Praktische Solidarität

Den Kontakt zwischen Spender*innen und Gelüchteten gestalten die U-Kreise ganz individuell. Es gibt zum Beispiel in Erfurt einen U-Kreis, in dem schickt der U-Kreis-Zuständige immer E-Mails, und berichtet, was passiert ist, wenn zum Beispiel ein Sprachkurs gemacht worden ist oder was sich im Leben der Frau, die hierhergekommen ist, verändert hat, also es gibt so eine Art Rundbrief. Und im U-Kreis-Triptis haben sie ganz engen Kontakt. Der Bruder von derjenigen, die jetzt mit ihren drei Kindern geholt worden ist, lebt auch dort mit im Haus, es ist ein familienähnlicher Zusammenhalt.

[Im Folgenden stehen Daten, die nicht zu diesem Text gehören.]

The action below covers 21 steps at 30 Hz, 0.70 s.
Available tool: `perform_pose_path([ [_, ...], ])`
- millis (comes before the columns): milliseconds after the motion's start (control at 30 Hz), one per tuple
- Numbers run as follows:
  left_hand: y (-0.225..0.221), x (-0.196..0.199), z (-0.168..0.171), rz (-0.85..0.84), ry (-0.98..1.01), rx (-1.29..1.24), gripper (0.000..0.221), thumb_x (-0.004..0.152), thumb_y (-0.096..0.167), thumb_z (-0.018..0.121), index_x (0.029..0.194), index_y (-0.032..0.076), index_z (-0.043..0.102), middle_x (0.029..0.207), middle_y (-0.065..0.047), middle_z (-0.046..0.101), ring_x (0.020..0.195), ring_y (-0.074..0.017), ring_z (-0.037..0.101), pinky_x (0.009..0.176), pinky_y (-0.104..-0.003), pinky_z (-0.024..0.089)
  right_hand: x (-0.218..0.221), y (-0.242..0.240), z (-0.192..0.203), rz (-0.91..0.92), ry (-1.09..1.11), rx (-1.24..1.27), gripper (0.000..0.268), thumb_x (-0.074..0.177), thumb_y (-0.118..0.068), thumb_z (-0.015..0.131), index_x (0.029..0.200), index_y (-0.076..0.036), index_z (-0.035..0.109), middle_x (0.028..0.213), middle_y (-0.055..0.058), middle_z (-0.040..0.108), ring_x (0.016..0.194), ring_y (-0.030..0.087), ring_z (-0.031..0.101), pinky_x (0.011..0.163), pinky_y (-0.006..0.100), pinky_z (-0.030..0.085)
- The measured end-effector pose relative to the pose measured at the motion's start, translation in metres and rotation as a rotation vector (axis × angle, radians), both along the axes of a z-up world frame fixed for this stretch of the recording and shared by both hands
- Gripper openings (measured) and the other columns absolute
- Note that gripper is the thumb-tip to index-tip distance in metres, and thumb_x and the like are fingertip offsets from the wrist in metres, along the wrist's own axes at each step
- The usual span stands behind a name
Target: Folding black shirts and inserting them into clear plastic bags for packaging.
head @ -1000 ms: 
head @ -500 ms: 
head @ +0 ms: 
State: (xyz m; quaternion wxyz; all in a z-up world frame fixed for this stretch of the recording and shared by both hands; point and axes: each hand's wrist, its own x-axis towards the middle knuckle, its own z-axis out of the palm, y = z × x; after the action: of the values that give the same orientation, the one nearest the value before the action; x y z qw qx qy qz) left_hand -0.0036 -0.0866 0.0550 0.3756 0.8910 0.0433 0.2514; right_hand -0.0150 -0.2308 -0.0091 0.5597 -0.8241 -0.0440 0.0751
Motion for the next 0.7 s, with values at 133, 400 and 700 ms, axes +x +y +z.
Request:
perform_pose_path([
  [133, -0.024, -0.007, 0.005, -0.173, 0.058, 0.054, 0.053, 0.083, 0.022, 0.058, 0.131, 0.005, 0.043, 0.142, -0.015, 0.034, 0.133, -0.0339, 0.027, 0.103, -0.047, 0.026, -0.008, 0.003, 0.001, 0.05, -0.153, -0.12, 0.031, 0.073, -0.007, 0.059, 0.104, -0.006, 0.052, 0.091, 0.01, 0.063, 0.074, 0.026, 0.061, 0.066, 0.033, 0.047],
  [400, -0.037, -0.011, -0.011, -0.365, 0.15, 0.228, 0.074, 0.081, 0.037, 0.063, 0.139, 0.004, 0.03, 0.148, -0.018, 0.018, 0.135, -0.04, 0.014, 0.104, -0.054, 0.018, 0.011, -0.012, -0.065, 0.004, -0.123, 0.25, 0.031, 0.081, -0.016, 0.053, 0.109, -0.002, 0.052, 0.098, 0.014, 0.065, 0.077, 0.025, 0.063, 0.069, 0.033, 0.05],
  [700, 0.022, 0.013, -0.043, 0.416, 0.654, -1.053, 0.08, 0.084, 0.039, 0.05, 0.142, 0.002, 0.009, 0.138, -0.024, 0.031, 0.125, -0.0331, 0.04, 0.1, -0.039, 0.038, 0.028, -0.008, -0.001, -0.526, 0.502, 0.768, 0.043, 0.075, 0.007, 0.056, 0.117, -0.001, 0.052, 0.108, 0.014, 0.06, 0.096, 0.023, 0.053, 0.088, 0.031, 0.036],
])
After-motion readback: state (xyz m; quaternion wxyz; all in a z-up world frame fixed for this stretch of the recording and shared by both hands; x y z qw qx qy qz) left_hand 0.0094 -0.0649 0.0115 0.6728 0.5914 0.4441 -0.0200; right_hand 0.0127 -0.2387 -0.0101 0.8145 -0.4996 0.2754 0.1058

Der dortige Verantwortliche sagt immer, dass es für die unbegleiteten Minderjährigen eigentlich eine Familienanbindung braucht: "Wieso gelingt das nicht, jeden minderjährigen Geflüchteten hier in eine Familie zu bringen und dann ‚familienähnliche Strukturen aufzubauen‘?" Ja, und er hat eine ganz tolle Vorstellung von praktischer Solidarität, sie kontinuierlich im Alltag zu leben und nicht nur darüber zu reden. Da kann man viel von ihm lernen. Und manchmal geht es eigentlich nur um den Unterhalt. Es kommt auch auf die syrische Familie an, wie sie sich hier einlebt, wie viel Kontakt sie eigentlich haben möchte. Manche sind sehr selbständig und möchten ihren eigenen Weg auch gehen und gar nicht so viel Kontakt haben. Manche orientieren sich dann auch schnell beruflich, machen ihre Sprachkurse in blitzartiger Geschwindigkeit und gehen dann ihren eigenen Weg. Und dann muss ein so enger Kontakt zum Verein eigentlich nicht mehr unbedingt bestehen. Aber wenn er nötig ist, ist es schon wichtig, dass jemand dann auch als Ansprechpartner da ist.

Internetlink: https://thueringer-fluechtlingspaten.de/ 

Erläuterungen

Der reguläre Familiennachzug von Angehörigen aus Drittstaaten ist im Aufenthaltsgesetz (AufenthG) geregelt. Grundsätzlich ist er auf die sogenannte Kernfamilie beschränkt und umfasst laut AufenthG nur Ehegatt*innen sowie minderjährige Kinder von Erwachsenen oder die Eltern von Minderjährigen.